"Vem meu ursinho querido
Meu companheirinho
Ursinho Pimpão
Meu companheirinho
Ursinho Pimpão
Vamos sonhar aventuras
Voar nas alturas
Da imaginação"
Voar nas alturas
Da imaginação"
Chovia
na rua. Sentei ao lado de uma jovem grávida no meio da comunidade. Sem jaleco,
sem nenhuma grande “proteção” médica. Segundo ano da faculdade, mais ouvidos,
menos opiniões. Sentei e comecei a falar sobre o tempo, afinal a desculpa para
todos os dias úmidos de Rio Grande. Ela estava sentada, com a barriga
aparecendo, blusa curta, calça colada, chinelos de dedo, cabelo preso, sorriso
no rosto.
Gravidez
na adolescência era o que eu pensava. Meu cérebro estava trabalhando, pensando
em camisinha, sexo seguro, usar anticoncepcional. Mas enfim, decidi falar do
clima. Ela falou que a casa que ela morava alagou, mas estava feliz porque
agora ia ter uma casa só sua. Perguntei onde, e ela disse sorrindo que era no
fundo da casa da mãe dela, perto da casa do seu irmão. Por enquanto ia ser um
só cômodo, e ainda estavam pensando se iam fazer banheiro ou não, mas a casa
era dela. Dela e do bebê.
E
o pai da criança? Era o que eu deveria perguntar, mas o assunto surgiu assim
sem mais nem menos, sem nenhuma interrogação. O pai era mais velho, trabalhava
no porto e de vez em quando aparecia, não muito feliz que ela estava grávida,
mas esperava que fosse um menino. E ela tinha um sorriso imenso no rosto.
Estava
orgulhosa que ia ser mãe com seus quinze anos, que ia ter um espaço só para
ela, e ajudava a construir o seu novo lar. Agora teria o espaço seu, tão
sonhado depois de dividir por muito tempo os cômodos entre vários irmãos. Nesse
ponto acho que muita coisa foi se desmanchando em mim, todas as minhas
preconcepções de mundo. Ela não era uma jovem grávida que “errou”, deixou de
estudar para ter um filho, não usou camisinha, não tomou anticoncepcional. Era
uma mulher fazendo suas escolhas.
Ela
tinha esse brilho, a vontade de ser mais, de poder ter o seu espaço. Eu
consegui ouvir e perceber a importância da maternidade na independência dela.
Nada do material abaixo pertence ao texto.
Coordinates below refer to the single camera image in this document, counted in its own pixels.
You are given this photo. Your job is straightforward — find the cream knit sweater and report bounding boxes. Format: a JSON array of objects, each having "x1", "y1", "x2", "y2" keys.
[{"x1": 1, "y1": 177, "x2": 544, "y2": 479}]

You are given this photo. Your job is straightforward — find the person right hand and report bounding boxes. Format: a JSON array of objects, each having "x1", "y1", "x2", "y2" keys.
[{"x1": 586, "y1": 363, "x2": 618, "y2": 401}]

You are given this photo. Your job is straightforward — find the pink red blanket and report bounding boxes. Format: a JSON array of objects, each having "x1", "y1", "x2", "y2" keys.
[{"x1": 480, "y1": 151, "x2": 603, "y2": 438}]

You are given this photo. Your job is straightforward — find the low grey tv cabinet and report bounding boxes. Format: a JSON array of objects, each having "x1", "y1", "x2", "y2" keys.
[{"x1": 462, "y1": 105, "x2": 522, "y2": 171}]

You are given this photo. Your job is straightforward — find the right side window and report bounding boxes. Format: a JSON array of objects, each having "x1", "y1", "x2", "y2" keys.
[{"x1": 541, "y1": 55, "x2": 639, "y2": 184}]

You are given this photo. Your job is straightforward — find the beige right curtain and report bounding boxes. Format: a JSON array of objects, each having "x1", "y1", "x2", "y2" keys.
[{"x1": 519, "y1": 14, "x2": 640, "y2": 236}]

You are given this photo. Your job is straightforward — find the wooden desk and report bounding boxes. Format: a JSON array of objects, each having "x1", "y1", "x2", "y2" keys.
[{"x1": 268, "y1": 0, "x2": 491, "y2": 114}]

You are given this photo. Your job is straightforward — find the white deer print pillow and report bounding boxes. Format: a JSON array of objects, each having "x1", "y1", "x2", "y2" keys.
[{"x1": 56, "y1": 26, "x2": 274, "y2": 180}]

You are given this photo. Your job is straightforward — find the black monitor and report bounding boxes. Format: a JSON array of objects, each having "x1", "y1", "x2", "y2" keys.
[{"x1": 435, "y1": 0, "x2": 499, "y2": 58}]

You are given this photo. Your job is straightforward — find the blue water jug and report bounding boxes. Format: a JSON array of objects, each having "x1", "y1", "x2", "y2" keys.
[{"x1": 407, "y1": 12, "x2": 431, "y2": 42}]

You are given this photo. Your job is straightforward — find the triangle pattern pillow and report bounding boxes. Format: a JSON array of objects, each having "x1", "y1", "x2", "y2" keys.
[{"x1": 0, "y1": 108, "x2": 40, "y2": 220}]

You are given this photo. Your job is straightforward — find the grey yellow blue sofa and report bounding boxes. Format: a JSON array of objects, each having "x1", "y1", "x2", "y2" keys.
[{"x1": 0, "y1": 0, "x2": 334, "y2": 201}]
Toda a lista de “coisas erradas” (ou talvez “mais corretas”) perdeu o sentido,
e aprendi a tentar buscar compreender o diferente e não deixar que a minha
avalanche de conhecimentos científicos viesse sufocá-la no seu direito de ser
mãe.
Conversamos
mais e sobre vários assuntos, falei que gostava de tocar violão e ela falou “não
sabia que médicos tocavam violão, achei que só estudassem”. Nos despedimos com
um abraço comovido e sem julgamentos, trocamos muito sem nem perceber, sem impor,
sem mais nem menos, só diferentes. Médicos tocam violão e meninas escolhem ser mães. Nós, mulheres, crianças, jovens escolhendo seus caminhos. Eu-menina começando a medicina e ela gestando. Ninamo-nos sem perceber. E a chuva continuou lá fora.